** EXERCISE BRIEF **
Could you return the data below exactly as it appears?

** RECORDED INFORMATION **
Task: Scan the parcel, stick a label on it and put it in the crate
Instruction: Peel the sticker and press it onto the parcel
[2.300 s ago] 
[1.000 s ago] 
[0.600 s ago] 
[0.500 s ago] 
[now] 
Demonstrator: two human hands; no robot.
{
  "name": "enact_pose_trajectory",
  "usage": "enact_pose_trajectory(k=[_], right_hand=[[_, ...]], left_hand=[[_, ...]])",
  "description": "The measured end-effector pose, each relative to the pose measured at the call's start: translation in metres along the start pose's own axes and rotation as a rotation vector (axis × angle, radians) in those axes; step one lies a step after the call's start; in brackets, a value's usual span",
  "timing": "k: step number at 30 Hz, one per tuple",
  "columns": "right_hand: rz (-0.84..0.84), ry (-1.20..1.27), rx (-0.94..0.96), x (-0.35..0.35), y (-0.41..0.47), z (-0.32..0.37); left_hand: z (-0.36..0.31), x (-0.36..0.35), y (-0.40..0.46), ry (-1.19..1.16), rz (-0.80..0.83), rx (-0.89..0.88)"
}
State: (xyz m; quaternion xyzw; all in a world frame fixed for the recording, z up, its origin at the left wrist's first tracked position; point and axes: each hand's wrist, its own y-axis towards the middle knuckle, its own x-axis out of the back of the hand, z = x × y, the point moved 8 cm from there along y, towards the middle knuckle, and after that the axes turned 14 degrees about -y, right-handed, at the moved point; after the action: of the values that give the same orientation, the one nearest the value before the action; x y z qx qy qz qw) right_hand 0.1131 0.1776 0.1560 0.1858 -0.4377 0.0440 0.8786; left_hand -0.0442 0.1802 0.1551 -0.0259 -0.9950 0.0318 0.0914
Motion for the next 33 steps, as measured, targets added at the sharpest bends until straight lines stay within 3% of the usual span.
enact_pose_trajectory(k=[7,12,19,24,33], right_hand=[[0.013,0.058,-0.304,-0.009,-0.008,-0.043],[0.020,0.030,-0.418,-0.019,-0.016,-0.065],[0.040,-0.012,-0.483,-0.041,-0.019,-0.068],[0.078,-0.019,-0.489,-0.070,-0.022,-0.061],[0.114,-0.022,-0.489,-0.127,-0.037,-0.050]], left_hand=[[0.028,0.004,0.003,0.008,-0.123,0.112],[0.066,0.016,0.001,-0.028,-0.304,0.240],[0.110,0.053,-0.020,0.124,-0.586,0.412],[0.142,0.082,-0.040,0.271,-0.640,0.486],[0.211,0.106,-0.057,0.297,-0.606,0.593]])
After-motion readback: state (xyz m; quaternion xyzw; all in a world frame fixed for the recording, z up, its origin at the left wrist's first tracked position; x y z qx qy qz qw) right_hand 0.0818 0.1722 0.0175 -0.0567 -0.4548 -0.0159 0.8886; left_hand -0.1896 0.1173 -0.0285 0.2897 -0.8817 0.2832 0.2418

** OUTPUT FOR THIS EXERCISE **
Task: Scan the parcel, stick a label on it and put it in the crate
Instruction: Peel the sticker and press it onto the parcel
[2.300 s ago] 
[1.000 s ago] 
[0.600 s ago] 
[0.500 s ago] 
[now] 
Demonstrator: two human hands; no robot.
{
  "name": "enact_pose_trajectory",
  "usage": "enact_pose_trajectory(k=[_], right_hand=[[_, ...]], left_hand=[[_, ...]])",
  "description": "The measured end-effector pose, each relative to the pose measured at the call's start: translation in metres along the start pose's own axes and rotation as a rotation vector (axis × angle, radians) in those axes; step one lies a step after the call's start; in brackets, a value's usual span",
  "timing": "k: step number at 30 Hz, one per tuple",
  "columns": "right_hand: rz (-0.84..0.84), ry (-1.20..1.27), rx (-0.94..0.96), x (-0.35..0.35), y (-0.41..0.47), z (-0.32..0.37); left_hand: z (-0.36..0.31), x (-0.36..0.35), y (-0.40..0.46), ry (-1.19..1.16), rz (-0.80..0.83), rx (-0.89..0.88)"
}
State: (xyz m; quaternion xyzw; all in a world frame fixed for the recording, z up, its origin at the left wrist's first tracked position; point and axes: each hand's wrist, its own y-axis towards the middle knuckle, its own x-axis out of the back of the hand, z = x × y, the point moved 8 cm from there along y, towards the middle knuckle, and after that the axes turned 14 degrees about -y, right-handed, at the moved point; after the action: of the values that give the same orientation, the one nearest the value before the action; x y z qx qy qz qw) right_hand 0.1131 0.1776 0.1560 0.1858 -0.4377 0.0440 0.8786; left_hand -0.0442 0.1802 0.1551 -0.0259 -0.9950 0.0318 0.0914
Motion for the next 33 steps, as measured, targets added at the sharpest bends until straight lines stay within 3% of the usual span.
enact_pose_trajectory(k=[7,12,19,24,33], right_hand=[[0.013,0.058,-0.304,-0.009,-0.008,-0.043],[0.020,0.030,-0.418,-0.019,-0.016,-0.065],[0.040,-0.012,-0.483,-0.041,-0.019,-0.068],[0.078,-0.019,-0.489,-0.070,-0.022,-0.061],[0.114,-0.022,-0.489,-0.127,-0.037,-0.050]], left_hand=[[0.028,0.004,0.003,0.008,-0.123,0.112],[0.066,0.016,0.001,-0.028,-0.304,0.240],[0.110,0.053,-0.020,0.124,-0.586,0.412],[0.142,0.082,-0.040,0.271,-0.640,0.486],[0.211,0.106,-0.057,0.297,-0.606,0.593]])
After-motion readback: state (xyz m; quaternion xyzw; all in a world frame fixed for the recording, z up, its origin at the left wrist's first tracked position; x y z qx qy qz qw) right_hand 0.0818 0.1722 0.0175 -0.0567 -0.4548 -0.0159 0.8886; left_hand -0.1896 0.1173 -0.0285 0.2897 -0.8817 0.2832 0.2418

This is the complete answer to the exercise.